PROBLEM DESCRIPTION ->
For the material below, please count the lines containing "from". Reply with the count alone.

DATASET EXTRACT ->
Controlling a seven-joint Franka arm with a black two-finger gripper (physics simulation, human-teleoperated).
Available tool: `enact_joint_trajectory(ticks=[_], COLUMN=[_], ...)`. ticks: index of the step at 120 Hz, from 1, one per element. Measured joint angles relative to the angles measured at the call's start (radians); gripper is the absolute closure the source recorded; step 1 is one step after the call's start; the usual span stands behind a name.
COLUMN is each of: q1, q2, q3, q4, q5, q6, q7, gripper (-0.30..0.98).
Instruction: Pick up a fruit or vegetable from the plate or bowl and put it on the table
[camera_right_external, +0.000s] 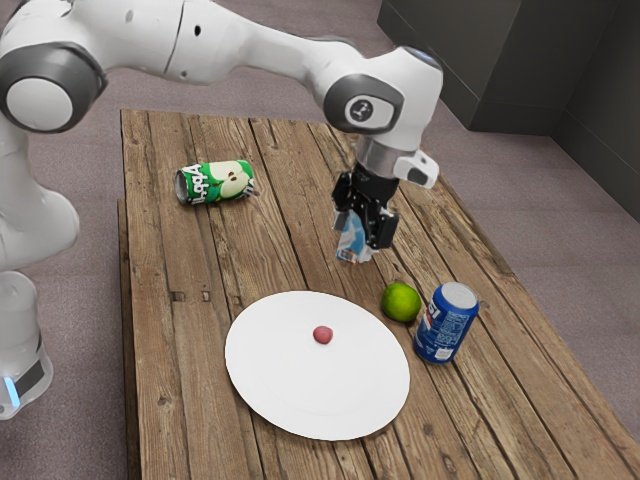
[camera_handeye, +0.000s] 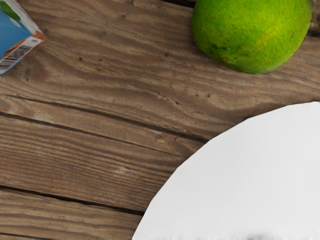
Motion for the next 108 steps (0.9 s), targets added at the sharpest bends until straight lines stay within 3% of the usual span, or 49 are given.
enact_joint_trajectory(ticks=[28,49,108], q1=[-0.150,-0.264,-0.273], q2=[-0.003,-0.003,-0.004], q3=[0.006,0.007,0.006], q4=[-0.150,-0.201,-0.287], q5=[0.004,0.047,0.063], q6=[0.166,0.249,0.361], q7=[-0.054,-0.106,-0.199], gripper=[0.02,0.04,0.07])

TASK OUTPUT ->
2